[Opening Dataset extract section]
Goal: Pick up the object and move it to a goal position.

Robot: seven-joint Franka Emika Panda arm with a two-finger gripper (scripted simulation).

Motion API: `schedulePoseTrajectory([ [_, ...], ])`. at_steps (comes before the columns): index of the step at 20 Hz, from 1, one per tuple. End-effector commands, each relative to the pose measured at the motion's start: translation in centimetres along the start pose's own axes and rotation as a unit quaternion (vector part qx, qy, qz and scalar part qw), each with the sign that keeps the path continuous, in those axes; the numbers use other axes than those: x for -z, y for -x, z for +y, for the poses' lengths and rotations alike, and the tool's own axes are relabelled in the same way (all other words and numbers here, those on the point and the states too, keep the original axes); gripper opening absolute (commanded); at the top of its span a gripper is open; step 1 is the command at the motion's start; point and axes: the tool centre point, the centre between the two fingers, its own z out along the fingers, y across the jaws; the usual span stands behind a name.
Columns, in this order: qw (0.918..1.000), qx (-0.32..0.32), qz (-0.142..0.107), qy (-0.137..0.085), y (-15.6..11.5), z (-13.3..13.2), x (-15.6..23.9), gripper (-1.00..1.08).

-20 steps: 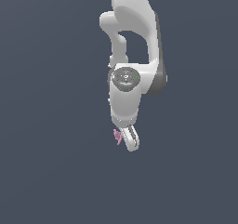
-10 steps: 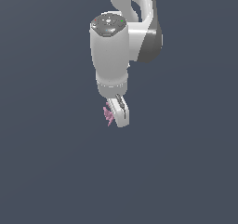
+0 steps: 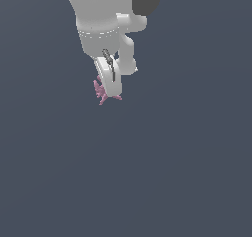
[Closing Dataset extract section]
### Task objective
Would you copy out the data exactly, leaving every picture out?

### Your response
Goal: Pick up the object and move it to a goal position.

Robot: seven-joint Franka Emika Panda arm with a two-finger gripper (scripted simulation).

Motion API: `schedulePoseTrajectory([ [_, ...], ])`. at_steps (comes before the columns): index of the step at 20 Hz, from 1, one per tuple. End-effector commands, each relative to the pose measured at the motion's start: translation in centimetres along the start pose's own axes and rotation as a unit quaternion (vector part qx, qy, qz and scalar part qw), each with the sign that keeps the path continuous, in those axes; the numbers use other axes than those: x for -z, y for -x, z for +y, for the poses' lengths and rotations alike, and the tool's own axes are relabelled in the same way (all other words and numbers here, those on the point and the states too, keep the original axes); gripper opening absolute (commanded); at the top of its span a gripper is open; step 1 is the command at the motion's start; point and axes: the tool centre point, the centre between the two fingers, its own z out along the fingers, y across the jaws; the usual span stands behind a name.
Columns, in this order: qw (0.918..1.000), qx (-0.32..0.32), qz (-0.142..0.107), qy (-0.137..0.085), y (-15.6..11.5), z (-13.3..13.2), x (-15.6..23.9), gripper (-1.00..1.08).

-20 steps: 
-10 steps: 
+0 steps: 

With this, the exercise is finished.